- EXERCISE DIRECTIONS -
The lines from the start of the data through the line with "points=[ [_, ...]" are to be returned verbatim; all later lines are to be omitted.

BEGIN SUPPLIED MATERIAL

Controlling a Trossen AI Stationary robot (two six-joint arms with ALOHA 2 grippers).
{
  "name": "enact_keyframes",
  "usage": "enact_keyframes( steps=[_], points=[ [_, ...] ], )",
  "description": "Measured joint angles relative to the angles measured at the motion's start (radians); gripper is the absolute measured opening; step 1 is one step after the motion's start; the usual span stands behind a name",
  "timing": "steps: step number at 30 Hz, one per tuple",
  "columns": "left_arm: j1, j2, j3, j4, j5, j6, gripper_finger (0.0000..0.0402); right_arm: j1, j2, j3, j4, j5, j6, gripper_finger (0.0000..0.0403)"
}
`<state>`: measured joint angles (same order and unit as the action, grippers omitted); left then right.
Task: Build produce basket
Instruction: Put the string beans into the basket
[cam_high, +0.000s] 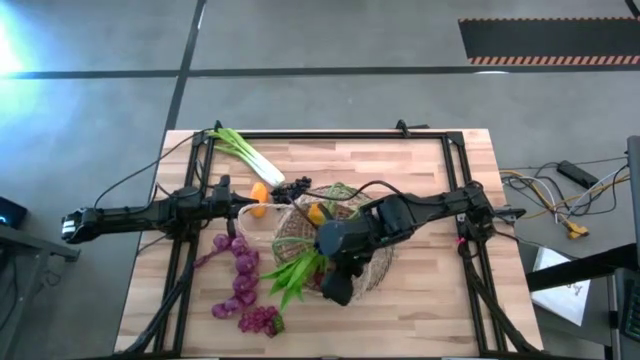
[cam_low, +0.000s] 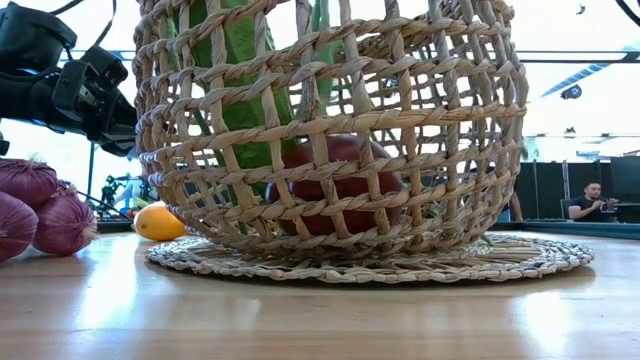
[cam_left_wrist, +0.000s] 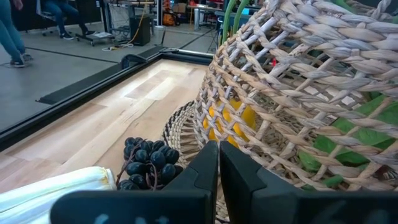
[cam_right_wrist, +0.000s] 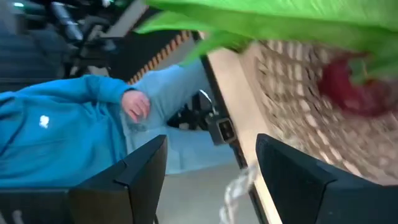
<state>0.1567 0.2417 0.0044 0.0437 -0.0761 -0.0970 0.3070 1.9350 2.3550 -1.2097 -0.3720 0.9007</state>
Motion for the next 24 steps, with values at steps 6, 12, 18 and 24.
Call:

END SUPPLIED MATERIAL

- YOUR RESPONSE -
Controlling a Trossen AI Stationary robot (two six-joint arms with ALOHA 2 grippers).
{
  "name": "enact_keyframes",
  "usage": "enact_keyframes( steps=[_], points=[ [_, ...] ], )",

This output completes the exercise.